Working with partners is a great way to minimize risk and make real estate investing a reality for many, however, any partnership needs to be outlined in a joint venture agreement.
A Joint Venture (or JV) agreement is a document that outlines all the details of a real estate investing partnership. Usually, a joint venture is limited to a single project or a specific time frame. As you take on more projects, you create separate JV agreements.
What to Include in a Joint Venture Agreement
There are no set guidelines for what should go into one of these agreements, but it’s important to cover as many bases as possible to avoid misunderstandings in the future.

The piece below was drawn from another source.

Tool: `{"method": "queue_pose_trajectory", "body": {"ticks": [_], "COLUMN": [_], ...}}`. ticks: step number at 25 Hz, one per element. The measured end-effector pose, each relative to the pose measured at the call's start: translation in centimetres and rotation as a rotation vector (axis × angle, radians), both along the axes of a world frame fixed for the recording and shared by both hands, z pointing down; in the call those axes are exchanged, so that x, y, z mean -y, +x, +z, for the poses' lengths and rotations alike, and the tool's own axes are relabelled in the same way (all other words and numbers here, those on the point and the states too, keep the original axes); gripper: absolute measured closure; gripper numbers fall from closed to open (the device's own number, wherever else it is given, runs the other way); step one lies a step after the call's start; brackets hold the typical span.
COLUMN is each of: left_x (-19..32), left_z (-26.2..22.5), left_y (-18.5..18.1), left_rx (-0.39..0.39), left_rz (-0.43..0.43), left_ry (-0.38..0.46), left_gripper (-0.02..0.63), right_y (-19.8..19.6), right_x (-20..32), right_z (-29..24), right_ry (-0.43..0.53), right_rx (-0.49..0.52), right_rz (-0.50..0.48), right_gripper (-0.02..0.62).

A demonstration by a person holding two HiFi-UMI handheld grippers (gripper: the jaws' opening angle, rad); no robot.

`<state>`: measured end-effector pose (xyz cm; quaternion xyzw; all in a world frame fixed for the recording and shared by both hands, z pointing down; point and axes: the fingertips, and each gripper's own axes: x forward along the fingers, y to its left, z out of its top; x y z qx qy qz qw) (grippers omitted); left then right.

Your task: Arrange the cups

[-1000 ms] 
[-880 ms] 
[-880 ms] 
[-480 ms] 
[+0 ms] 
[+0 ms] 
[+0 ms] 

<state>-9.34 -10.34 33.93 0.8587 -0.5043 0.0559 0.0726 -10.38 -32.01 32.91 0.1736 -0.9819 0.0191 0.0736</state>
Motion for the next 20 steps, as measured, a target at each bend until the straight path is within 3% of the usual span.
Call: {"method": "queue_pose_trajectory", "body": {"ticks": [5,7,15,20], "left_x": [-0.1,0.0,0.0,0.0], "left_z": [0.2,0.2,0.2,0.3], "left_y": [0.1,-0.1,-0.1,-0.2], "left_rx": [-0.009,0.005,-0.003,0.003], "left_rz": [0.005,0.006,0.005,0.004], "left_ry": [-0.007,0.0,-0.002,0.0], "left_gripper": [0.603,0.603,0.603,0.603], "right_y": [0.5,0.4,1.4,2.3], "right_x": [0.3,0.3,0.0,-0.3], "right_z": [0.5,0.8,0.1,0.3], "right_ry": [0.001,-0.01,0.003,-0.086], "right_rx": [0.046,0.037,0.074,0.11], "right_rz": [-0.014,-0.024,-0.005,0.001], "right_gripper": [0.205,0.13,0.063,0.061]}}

Items in a joint venture agreement should include (but are not limited to):
- the financial contributions you will each make
- how liabilities, profits and losses will be shared
- who has the authority to make decisions about the project
- under what circumstances can one party make a decision without the other
Another thing you should always include in a JV agreement is an exit strategy. Eventually one or both of you will want to end the agreement, either by one buying the other out or selling the property. It’s very important to understand how this will be handled when the time comes.
How Important is a Joint Venture Agreement?
If you’re investing with a family member or close friend you may feel that this kind of agreement isn’t necessary. This could not be further from the truth! It’s important to protect your investment, but it’s also important to protect your relationship. Disputes over expenses, responsibilities and profit-sharing can easily spiral into serious arguments. But with a well-planned JV agreement, you can stop these disputes before they even start.
These days a handshake agreement is not enough. Even if I’m partnering with someone I completely trust and have 100% faith in, I still create a JV agreement and have a lawyer look over it to make sure it’s solid. I suggest you do the same.